**THE DATA**
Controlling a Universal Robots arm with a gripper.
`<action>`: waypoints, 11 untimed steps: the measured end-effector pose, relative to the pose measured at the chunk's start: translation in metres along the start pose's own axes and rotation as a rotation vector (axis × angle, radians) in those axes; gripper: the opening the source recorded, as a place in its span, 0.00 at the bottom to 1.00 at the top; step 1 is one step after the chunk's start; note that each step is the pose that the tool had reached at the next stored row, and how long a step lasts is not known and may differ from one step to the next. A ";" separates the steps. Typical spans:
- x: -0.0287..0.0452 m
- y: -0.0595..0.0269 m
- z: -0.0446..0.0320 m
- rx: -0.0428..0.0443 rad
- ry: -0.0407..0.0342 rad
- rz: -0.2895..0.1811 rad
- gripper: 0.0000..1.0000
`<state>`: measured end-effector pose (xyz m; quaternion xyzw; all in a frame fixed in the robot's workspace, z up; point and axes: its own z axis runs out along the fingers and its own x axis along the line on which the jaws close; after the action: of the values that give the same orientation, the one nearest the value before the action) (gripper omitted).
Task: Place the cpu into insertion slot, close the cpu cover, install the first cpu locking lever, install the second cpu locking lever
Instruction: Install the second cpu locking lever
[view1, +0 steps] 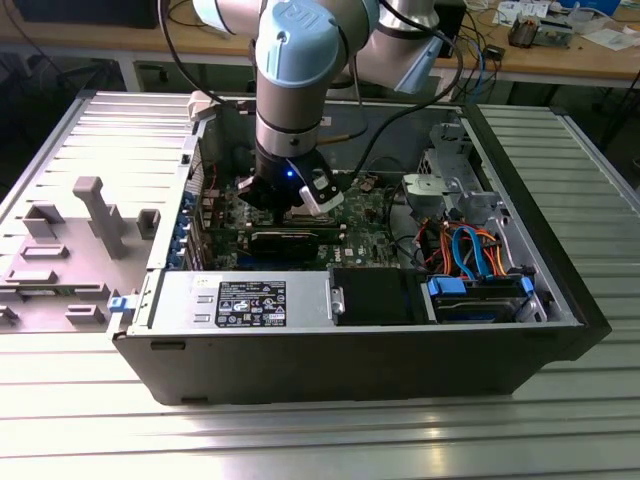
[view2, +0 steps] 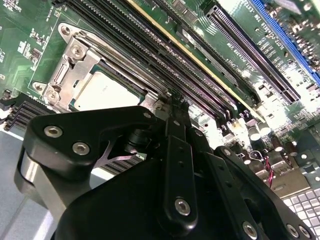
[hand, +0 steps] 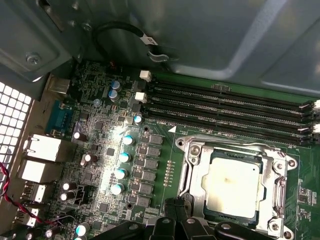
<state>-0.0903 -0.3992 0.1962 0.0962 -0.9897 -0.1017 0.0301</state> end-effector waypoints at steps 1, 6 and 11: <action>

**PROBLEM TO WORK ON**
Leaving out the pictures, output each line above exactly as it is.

**RESPONSE TO THIS TASK**
Controlling a Universal Robots arm with a gripper.
`<action>`: waypoints, 11 untimed steps: the measured end-effector pose, relative to the pose measured at the chunk's start: translation in metres along the start pose's own axes and rotation as a rotation vector (axis × angle, radians) in those axes; gripper: the opening the source recorded, as a place in its span, 0.00 at the bottom to 1.00 at the top; step 1 is one step after the chunk's start; note that each step is the pose that the tool had reached at the next stored row, and how long a step lasts is not known and may differ from one step to the next. A ";" separates the steps. Typical spans:
- x: -0.0287..0.0452 m
- y: -0.0595..0.0269 m
- z: -0.0446..0.0320 m
- rx: -0.0428..0.0443 rad
- ry: -0.0407..0.0342 rad
- rz: -0.2895..0.1811 rad
- gripper: 0.0000..1.0000
`<state>`: measured end-effector pose (xyz m; quaternion xyzw; all in a frame fixed in the robot's workspace, z up; point and axes: its own z axis runs out along the fingers and its own x axis along the line on which the jaws close; after the action: of the values that give the same orientation, the one nearest the value before the action) (gripper omitted).
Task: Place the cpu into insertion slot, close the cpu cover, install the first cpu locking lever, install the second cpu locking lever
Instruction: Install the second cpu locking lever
[view1, +0 steps] 
[view2, +0 steps] 
[hand, +0 steps] 
<state>-0.0903 -0.3992 0.1962 0.0962 -0.9897 -0.1017 0.0301</state> end-effector waypoints at steps 1, 6 and 11: <action>

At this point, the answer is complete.